I use writing competitions as deadlines. For me, they offer a great discipline to set goals and motivate myself to the finish line. There is also the chance I will be read by someone who connects with my story, which is difficult to guarantee from a slush pile.
I entered the opening chapters of another manuscript into The Richell Prize last year. I polished those chapters, had an independent editor assess them, and hoped like hell they might get me on that list. I was crushed when I didn’t make it but I knew chances were slim with so many entries and the growing calibre of writers submitting their work.
This year, I entered The Fundraiser (which I’ve polished until my fingers are raw), crossed everything and put it out of my mind. I got busy thinking about the next book.
I’ve worked on The Fundraiser for five years now. On and off. I won a scholarship with Fiona McIntosh based on the first chapter and received a commendation from author, JP Pomare, in his role on the judging panel of the Victorian Premier's Literary Awards.
Despite these nibbles of success, I’ve been told ‘no’ so many more times than I’ve been told ‘yes’!
Rejections are certainly part of this business but they are not a fun part! We build up an armour as writers, and we must transition from emotional, invested, deep thinkers, to business people as soon as we press send on a submission. We are expected to detach ourselves from our work and not take rejection personally. I’ve found this tricky but it gets easier. It is a skill learned over time!

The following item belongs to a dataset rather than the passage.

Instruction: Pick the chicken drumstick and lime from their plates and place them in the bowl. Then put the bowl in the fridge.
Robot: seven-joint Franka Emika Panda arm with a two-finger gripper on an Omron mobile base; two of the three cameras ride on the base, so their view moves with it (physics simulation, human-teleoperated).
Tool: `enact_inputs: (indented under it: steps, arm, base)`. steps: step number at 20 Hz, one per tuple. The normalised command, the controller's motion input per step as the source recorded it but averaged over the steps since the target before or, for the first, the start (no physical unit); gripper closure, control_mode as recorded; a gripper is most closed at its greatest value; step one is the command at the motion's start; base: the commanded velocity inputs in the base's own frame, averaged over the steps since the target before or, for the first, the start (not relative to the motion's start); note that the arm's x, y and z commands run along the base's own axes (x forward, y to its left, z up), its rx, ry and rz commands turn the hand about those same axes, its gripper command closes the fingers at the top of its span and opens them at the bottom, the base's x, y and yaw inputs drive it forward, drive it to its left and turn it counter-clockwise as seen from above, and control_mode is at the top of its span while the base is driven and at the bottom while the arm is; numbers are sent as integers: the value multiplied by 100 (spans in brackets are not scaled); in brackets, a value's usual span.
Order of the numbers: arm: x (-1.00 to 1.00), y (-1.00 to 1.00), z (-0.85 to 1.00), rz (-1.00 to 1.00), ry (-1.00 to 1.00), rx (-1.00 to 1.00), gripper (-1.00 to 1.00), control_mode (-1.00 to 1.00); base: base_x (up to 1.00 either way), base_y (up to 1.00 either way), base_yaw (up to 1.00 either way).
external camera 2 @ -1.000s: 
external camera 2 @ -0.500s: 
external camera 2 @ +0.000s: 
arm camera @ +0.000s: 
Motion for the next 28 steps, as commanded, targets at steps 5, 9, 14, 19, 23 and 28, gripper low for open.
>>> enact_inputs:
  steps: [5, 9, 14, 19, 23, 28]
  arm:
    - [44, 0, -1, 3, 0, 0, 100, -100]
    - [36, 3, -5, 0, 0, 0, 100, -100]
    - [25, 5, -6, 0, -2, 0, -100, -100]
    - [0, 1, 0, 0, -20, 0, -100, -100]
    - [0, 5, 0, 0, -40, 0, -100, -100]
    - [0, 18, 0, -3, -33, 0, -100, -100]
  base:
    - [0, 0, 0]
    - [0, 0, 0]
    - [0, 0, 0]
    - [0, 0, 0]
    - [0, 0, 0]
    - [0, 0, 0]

I know the story is good, the hook is there but I’ve been unable to get the manuscript into the DEFINITELY YES pile. Yet, through all the feedback - some constructive and some brutal - there’s something that keeps me hanging on. Is it hope? Is it belief? Is it downright stubbornness?
Luckily for me, when I am feeling disheartened and that pesky inner critic says, ‘throw it in, you’re never going to make it!’ I am tossed a lifeline. Sometimes it is in the form of writerly friends who encourage me not to give up. Sometimes it is in a networking opportunity where someone shares a contact.

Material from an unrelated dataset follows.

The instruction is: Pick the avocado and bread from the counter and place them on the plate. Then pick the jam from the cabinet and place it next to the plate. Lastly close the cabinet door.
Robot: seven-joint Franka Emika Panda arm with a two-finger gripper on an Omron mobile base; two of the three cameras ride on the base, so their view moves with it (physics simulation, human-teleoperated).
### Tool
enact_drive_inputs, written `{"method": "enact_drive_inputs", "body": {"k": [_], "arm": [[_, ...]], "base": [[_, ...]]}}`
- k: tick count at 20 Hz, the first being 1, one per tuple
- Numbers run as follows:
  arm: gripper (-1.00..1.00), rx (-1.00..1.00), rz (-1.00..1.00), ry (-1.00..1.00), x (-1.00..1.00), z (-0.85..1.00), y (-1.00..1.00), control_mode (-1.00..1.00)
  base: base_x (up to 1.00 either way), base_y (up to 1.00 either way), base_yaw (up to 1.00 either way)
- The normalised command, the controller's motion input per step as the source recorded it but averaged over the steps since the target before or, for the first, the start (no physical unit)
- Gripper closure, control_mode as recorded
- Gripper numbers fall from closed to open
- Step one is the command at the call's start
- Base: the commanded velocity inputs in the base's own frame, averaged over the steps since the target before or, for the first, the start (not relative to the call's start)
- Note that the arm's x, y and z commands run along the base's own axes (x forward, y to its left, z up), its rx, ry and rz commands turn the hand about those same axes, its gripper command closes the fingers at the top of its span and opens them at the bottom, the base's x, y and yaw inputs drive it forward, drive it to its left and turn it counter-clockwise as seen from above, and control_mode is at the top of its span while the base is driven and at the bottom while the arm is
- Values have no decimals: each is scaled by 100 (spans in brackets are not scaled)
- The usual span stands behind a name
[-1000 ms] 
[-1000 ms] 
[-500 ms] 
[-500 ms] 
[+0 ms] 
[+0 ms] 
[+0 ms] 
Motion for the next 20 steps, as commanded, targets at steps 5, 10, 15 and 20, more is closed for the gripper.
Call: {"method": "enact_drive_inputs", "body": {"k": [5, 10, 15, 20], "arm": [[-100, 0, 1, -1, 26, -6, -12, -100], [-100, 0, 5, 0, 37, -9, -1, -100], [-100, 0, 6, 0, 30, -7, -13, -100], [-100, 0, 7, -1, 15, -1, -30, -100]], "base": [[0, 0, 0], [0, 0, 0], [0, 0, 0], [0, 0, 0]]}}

And then there are times like yesterday where it comes in the form of industry validation.
Over 700 submissions and only 21 on the longlist. Still can’t quite believe it!
But what I also know is I’ve put in the hours. Many many many hours! And I am willing to put in more to get this story into the hands of readers. Perseverance and patience seem to be the keys for me.
Fingers crossed I get through to the next round but if not, I am ever so grateful for this little lifebuoy that is keeping me afloat … AND keeping me writing.